The recent Equifax hack illustrates all too plainly that fraudsters have deftly made this transition. Thankfully, events like the massive Equifax breach don’t happen every day, but criminals are still making hay in the virtual space by employing pernicious tactics such as phishing and social engineering to steal individuals’ names, card numbers and other sensitive personal information.
It’s been nearly two decades, since Visa and Mastercard introduced cardholder authentication solutions such as Verified by Visa and Secure Code to help issuers and merchants protect themselves in the online market space. The protocols for these solutions were licensed to other major card brands and became the standard script for authentication practices for years.
Unfortunately, they did little to stave off card-not-present fraud as participation was not compulsory for merchants and issuers. Issuers also had the additional burden of continuously encouraging cardholders to register for one of these services and cardholders were required to memorize yet another password (which they frequently forgot leading to cart abandonment at check out). In the end, no one was happy and issuers still bore most of the liability.
A New Hope.
In 2014, Visa and Mastercard began working with the EMVco (Europay/Visa/ Mastercard) organization on a new industry authentication protocol titled 3-D Secure 2.0. The EMVco group consists of the six primary market players in the payments space and works to standardize card and merchant acceptance practices and rules worldwide.

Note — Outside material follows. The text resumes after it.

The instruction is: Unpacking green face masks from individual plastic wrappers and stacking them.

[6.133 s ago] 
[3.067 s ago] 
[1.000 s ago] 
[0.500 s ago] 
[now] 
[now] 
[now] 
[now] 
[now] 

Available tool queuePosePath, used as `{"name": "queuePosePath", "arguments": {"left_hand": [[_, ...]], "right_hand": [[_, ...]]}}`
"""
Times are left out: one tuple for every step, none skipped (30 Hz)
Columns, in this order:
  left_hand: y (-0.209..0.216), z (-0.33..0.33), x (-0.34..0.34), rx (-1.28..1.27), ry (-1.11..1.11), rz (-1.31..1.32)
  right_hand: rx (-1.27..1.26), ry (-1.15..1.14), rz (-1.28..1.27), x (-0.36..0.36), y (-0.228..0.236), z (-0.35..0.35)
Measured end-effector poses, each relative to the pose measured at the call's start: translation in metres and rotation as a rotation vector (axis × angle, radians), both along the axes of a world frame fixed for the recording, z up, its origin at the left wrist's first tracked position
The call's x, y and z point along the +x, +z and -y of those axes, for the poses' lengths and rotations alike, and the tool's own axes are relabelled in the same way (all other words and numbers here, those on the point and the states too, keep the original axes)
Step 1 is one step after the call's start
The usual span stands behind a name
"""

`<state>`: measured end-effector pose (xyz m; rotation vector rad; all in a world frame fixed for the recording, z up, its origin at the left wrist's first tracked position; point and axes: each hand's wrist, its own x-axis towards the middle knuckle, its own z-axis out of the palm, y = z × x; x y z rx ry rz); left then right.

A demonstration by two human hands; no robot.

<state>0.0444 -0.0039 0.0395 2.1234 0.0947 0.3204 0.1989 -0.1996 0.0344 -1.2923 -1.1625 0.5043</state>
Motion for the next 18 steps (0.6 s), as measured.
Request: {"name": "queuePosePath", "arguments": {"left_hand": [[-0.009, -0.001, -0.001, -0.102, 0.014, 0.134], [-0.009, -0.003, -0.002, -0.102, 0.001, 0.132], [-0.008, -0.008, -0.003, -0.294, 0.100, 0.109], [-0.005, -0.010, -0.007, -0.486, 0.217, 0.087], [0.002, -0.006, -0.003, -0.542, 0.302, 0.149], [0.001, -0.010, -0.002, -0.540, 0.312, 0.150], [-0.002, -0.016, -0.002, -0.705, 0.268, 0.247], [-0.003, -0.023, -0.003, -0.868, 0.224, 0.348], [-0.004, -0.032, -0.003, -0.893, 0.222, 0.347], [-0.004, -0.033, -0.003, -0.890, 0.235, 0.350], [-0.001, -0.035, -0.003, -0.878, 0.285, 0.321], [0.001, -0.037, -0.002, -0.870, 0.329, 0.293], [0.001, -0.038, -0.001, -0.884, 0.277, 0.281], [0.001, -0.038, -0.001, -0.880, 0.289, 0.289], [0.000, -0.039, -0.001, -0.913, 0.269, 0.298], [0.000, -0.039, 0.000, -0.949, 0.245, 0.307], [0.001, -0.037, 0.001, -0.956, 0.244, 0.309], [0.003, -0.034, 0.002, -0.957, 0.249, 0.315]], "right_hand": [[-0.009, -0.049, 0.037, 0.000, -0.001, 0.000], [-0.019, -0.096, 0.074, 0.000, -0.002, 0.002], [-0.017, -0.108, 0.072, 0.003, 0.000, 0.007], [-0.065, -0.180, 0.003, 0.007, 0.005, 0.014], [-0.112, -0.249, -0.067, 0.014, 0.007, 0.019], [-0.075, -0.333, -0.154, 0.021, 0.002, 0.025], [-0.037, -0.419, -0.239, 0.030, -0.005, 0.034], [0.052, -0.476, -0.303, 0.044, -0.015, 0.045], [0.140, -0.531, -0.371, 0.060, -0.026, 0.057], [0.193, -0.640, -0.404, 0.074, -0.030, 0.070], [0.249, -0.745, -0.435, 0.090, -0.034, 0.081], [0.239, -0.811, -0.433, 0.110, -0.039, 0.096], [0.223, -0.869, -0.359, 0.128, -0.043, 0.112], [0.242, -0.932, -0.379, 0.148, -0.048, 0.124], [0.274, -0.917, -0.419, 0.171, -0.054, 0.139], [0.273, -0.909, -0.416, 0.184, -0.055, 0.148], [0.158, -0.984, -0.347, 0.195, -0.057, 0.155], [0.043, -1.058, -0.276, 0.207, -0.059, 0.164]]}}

3-D Secure 2.0 aims to reduce consumer friction and increase sales transaction approvals by using a risk-based model that looks at a multitude of factors including IP address, cardholder usage patterns and geographical location to analyze the likelihood of eCommerce card fraud.
“This new risk-based authentication solution leads to an 85 percent reduction in checkout time and 70 percent reduction in abandonment,” notes Visa Risk’s Lauren Rossi. “Battling U.S. CNP fraud detection is as much about reducing false declines as it is avoiding fraud,” she says.
This next generation 3-D Secure 2.0 protocol will support multiple payment methods and payment tools. As the ecommerce space continues to mature and more cardholders embrace the convenience of online shopping and subscription services, it is increasingly important for both issuers and merchants to employ the latest and strongest available technologies to protect themselves from savvy fraudsters looking to attack the weakest links.